With all the game drives and game parks that we have encountered so far in Africa, we still have not yet seen a Leopard. As luck would have it, there are a couple of Leopards here at the camp-site. They also have four adult Cheetahs and a cub Cheetah too. Shortly after arriving, we were all able to watch the big cat feeding. It was quite a sight and a real treat. Now, if only we get the chance to see Cheetahs and Leopards in the wild, this would pretty much complete the African experience for us.

After watching the Cheetahs and Leopards being fed, we were then offered the chance to watch what was described as the bushman dancing. At R40 ($5) per person, it seemed a little steep at first (clearly we are now fully accustomed to living with Rand instead of our own dollars or Euros). We all decided to join in although none of us really new what to expect. What transpired has turned out to be one of the real treats of our trip so far. On the grounds of the camp-site, here, there is a community of real, authentic Bushmen people. We got to see them as they live with loincloths, primitive wooden huts and the whole works. They put on various displays for us and a group of Germans that are also here. They showed us some of their games, one of which was throwing an arrow onto a pile of grass, causing the arrow to bounce off and fly into the distance. It looks a lot easier than it is and several of us got the chance to try it out, myself included. Even each of three attempts, I ended up on my backside with my arrow not managing to make it to the other side of the pile of grass even. After suitably making a fool of ourselves doing this, we then proceeded into a building (although it was more like a roof with some branches standing up to fashion a thin wall) where the whole group sang and performed some traditional dances for us. The entertainment was rounded off with the offering of some traditional food and drinks that were passed around for everyone to sample. Porcupine was the meat but I have no idea what all the other stuff was.

The Bushmen people are pretty much extinct as far as living in the wild is concerned and we were all very surprised to learn that there are still some pockets of these people living in camps like this one. According to the guide here these are real, genetically authentic Bushmen. Accordingly, we are all very privileged to have had this experience.
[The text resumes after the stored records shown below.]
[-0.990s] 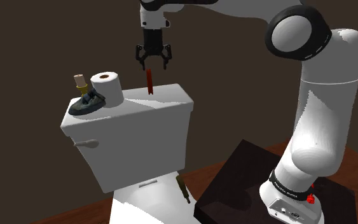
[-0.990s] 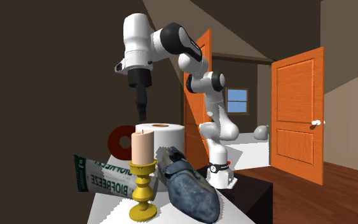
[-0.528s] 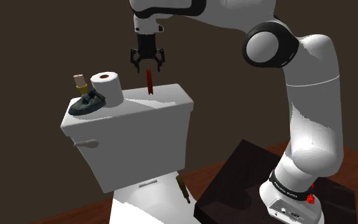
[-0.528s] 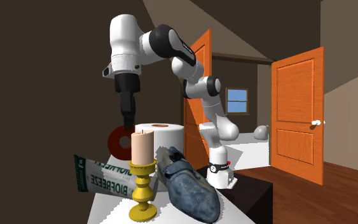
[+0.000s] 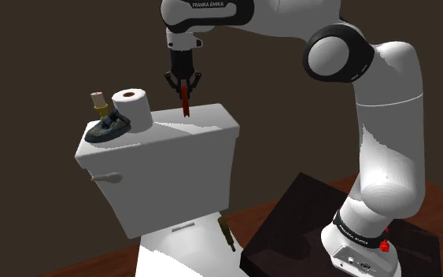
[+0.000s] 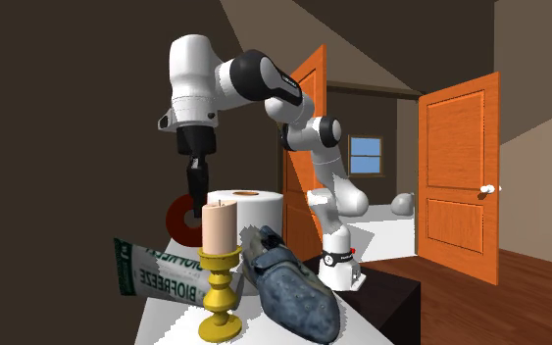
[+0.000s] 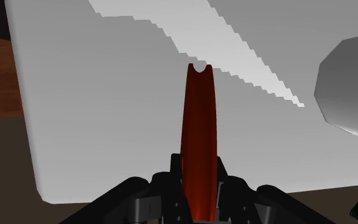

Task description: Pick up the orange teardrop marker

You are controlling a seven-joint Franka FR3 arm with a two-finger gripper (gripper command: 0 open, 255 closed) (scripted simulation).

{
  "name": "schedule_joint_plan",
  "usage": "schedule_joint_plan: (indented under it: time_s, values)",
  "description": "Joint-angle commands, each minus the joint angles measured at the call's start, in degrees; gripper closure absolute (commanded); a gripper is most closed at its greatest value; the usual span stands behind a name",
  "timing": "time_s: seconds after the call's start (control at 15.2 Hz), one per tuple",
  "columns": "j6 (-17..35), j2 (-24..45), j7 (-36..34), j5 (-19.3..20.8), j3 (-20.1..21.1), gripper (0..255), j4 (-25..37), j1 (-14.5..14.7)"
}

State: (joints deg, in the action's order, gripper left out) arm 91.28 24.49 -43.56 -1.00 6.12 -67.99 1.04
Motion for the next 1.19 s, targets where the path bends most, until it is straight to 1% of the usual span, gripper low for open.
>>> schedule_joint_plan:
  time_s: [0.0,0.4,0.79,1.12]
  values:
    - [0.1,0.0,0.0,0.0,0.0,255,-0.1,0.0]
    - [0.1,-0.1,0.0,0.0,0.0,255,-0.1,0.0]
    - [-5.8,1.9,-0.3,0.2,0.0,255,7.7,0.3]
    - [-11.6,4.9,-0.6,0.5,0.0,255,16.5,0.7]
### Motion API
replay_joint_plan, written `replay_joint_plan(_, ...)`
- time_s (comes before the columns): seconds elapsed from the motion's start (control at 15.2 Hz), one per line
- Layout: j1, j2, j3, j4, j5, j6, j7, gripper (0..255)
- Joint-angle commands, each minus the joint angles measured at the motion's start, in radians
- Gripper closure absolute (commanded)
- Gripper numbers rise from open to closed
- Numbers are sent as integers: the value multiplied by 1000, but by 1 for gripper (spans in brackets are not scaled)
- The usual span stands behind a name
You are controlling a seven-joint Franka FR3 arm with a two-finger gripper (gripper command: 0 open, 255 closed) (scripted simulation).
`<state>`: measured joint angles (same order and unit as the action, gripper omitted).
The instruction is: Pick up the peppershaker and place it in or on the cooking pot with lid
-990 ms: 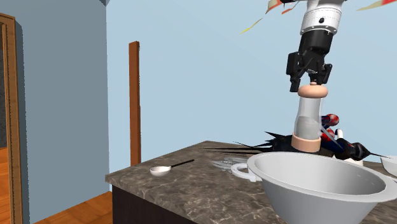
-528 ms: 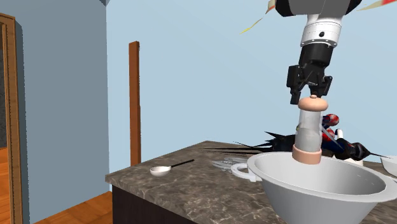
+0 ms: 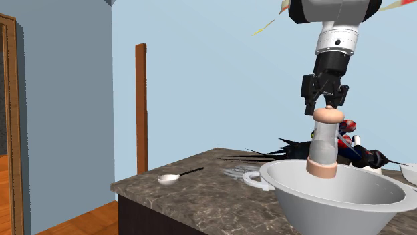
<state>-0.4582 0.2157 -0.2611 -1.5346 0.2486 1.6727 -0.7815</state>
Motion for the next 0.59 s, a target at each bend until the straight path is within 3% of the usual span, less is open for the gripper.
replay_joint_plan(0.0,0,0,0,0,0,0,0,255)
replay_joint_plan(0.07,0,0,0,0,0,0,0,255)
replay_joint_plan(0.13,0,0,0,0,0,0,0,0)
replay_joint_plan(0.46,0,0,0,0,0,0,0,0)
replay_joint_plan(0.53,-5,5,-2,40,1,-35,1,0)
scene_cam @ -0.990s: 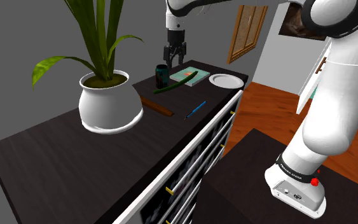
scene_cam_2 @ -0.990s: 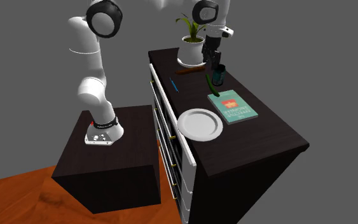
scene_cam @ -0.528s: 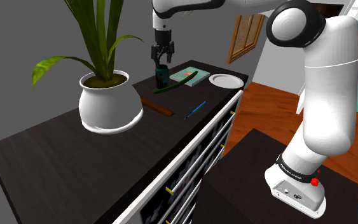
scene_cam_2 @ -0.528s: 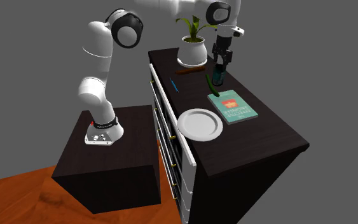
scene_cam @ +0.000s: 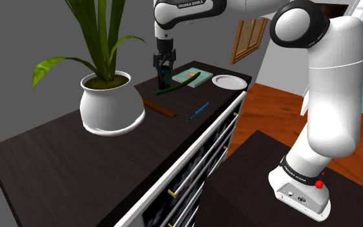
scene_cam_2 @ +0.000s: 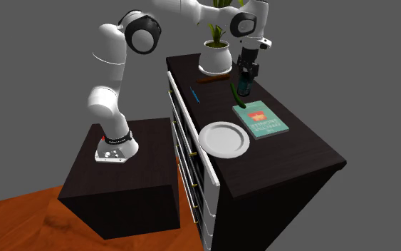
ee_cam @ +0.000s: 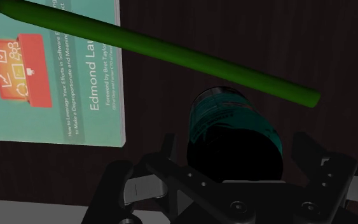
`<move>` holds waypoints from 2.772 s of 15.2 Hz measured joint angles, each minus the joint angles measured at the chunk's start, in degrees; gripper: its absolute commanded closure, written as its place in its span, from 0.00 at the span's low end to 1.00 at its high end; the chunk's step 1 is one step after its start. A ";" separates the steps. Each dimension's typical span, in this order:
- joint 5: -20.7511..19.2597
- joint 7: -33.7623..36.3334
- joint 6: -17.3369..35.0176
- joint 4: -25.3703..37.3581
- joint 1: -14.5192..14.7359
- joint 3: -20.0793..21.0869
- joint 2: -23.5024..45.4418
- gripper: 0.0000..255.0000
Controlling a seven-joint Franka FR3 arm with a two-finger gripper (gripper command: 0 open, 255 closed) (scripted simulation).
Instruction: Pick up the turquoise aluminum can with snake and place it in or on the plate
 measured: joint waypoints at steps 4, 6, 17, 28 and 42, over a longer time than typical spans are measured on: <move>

Theron (our driver and head guide) explained a little about what to expect in the Okavango Delta the day after tomorrow. We will be going into the delta via Makorros and will be spending two nights completely in the bush. There will be no camp-site, no facilities of any kind and probably lots of very dangerous wild animals roaming around. He gave us a sobering chat about what to do in certain circumstances such as if there are Lions or other predators lurking outside our tents at night. We all listened attentively to what sounded like some very necessary life saving information. Suddenly, I feel like we are preparing to enter the real Africa for the first time and I feel completely unprepared for it. Once in the delta, our Makorro polers come guides will be taking us on game walks. We may very well get up close and personal with some very wild and dangerous animals. We shall see.